Он помолчал, перебирая ее светлые волосы, потом тихо, задумчиво затянул песню, которая всплыла в его памяти сама собой, как нежданный подарок детства. Эту колыбельную пела мама… нет, Элва. Арвет вдруг отчетливо вспомнил ее худые руки, ее тень у его кровати.
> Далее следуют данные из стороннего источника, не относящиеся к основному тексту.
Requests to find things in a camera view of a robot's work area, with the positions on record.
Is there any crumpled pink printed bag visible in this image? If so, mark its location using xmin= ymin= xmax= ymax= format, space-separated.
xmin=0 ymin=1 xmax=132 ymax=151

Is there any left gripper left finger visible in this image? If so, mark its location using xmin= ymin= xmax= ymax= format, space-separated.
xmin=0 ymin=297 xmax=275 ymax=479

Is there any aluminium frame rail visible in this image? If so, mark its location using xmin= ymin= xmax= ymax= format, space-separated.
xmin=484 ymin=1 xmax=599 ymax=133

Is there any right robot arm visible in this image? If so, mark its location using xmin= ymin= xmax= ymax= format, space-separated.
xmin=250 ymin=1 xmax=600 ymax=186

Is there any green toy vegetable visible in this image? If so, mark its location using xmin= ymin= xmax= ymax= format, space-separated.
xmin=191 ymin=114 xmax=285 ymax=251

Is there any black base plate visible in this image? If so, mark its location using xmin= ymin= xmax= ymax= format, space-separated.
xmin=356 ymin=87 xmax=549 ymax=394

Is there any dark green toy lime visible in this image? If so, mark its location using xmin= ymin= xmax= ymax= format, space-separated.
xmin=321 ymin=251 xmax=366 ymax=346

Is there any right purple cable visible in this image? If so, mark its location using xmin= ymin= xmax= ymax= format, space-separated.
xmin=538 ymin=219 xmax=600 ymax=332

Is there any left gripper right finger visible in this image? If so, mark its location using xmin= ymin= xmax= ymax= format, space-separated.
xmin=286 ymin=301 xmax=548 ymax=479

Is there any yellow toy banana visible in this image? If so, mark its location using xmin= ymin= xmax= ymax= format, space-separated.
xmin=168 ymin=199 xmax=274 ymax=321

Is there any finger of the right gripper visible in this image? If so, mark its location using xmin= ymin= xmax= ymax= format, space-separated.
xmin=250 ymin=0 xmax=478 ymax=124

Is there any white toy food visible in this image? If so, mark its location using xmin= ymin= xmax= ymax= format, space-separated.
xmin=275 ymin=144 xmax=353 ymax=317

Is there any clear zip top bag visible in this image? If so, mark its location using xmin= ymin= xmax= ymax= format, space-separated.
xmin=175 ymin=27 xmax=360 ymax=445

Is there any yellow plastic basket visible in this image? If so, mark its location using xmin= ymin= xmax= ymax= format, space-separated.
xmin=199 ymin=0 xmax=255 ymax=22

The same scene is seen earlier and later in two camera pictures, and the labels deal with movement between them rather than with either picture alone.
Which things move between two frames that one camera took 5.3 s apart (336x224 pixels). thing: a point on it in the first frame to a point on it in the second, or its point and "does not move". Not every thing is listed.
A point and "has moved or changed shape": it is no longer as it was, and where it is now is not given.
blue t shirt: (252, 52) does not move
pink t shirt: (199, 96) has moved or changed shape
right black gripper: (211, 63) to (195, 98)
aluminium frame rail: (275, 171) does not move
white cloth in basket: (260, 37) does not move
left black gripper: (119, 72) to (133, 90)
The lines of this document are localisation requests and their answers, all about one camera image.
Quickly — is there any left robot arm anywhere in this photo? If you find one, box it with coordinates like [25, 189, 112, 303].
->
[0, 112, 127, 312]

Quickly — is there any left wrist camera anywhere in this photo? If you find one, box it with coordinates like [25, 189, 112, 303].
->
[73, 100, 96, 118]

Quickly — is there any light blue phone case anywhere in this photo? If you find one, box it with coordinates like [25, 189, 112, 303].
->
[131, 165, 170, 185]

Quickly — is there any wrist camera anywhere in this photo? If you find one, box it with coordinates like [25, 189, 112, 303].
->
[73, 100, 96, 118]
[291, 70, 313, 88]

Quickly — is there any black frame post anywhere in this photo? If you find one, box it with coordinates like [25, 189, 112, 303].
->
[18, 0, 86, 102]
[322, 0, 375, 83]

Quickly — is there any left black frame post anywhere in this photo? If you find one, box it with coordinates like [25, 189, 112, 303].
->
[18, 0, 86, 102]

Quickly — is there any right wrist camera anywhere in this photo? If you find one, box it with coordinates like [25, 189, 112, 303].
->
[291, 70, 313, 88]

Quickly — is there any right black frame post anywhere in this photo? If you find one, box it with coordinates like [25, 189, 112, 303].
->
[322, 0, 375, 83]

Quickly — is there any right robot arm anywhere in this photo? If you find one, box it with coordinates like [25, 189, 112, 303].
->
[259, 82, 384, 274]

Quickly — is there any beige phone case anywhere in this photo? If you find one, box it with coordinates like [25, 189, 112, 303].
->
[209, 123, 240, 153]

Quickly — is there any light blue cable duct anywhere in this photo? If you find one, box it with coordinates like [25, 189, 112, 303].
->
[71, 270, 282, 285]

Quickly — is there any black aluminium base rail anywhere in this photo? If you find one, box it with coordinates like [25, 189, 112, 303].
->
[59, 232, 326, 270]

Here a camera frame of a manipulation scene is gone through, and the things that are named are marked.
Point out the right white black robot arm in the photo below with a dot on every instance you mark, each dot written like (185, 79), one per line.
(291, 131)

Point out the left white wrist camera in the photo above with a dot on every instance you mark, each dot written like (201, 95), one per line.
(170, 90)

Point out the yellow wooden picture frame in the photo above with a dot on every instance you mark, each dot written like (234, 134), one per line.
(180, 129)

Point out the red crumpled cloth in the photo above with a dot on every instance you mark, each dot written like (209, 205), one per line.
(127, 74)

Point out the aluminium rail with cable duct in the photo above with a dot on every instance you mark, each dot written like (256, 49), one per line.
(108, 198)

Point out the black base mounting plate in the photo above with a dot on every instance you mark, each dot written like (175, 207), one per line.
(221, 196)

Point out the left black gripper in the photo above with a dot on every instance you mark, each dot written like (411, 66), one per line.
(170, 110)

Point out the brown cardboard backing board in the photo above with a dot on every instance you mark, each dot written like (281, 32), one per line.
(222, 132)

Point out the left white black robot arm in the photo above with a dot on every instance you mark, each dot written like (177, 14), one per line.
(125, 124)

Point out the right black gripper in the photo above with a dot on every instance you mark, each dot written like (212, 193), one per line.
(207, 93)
Старая, как море и горы, колыбельная, слова простые и древние:
Полетит синица за моря, за моря,
принесет она весну, весну.
Теплый ветер принесет она,
рыбу в реках, ягоды в лесу.
Далеко лететь, крылышки болят,
в темном небе звездочка одна,
холодны ветра, тучи высоки,
на горах снега как огонь горят…
Арвет коснулся губами ее губ. Глаза щипало, он провел ладонью по щекам, продолжил:
– Давно был человек… я знаю, ты не любишь, когда я о нем говорю, но он был, Дженни, и есть до сих пор. Он говорил, и люди его слушали, потому что он говорил им слова, которые давно искали место в их сердце. Которые всегда там были, только люди их потеряли. Он возвращал им потерянное, забытое, то, что им было нужно больше всего. Так бывает. Ты забываешь о том, что тебе нужно больше всего.
Он говорил, что важна не сила, а правда. Не важно, где и как ты живешь, а важно, во имя чего, важно, свет какой звезды озаряет тебе дорогу. Потому что с дороги очень легко сбиться, в небе так много звезд…
Он умер и вернулся обновленным, Дженни. Но говорил о том же, всегда об одном и том же…
Арвет погасил горелку. Взял девушку на руки и положил на спальник. Застегнул его, стряхнул с лица ее пыль и землю, которые осыпались со свода пещерки. Он оставил рядом сумку с припасами и с трудом выбрался наружу. В последний раз взглянул внутрь. Ее светлые волосы мерцали, как жемчужина во мраке.
Быстро, чтобы теплый воздух не ушел, он перекрыл вход срубленными прутьями ивы, так, чтобы получилась редкая решетка, и поверх них укрепил темное покрывало, которое прихватил из вагончика. По краям он оставил проход для воздуха, но постарался, чтобы ни единый луч света не проник в укрытие. Сверху он набросал земли и дерна и завалил все срубленными ветвями и сухими листьями.
Теперь ее никто не найдет…
Луна выплыла из разрыва облаков, белая колесница в окружении звездной свиты, провела белыми пальцами по поляне, и Арвет замер.
Дуб преобразился, сияющие ветви поднимались к небу, сухие листья на ветвях сверкали серебром. Не черный белый дуб, лунное дерево, казалось, оно вот-вот отделится от земли, от окрестной темноты и поднимется ввысь, к звездам.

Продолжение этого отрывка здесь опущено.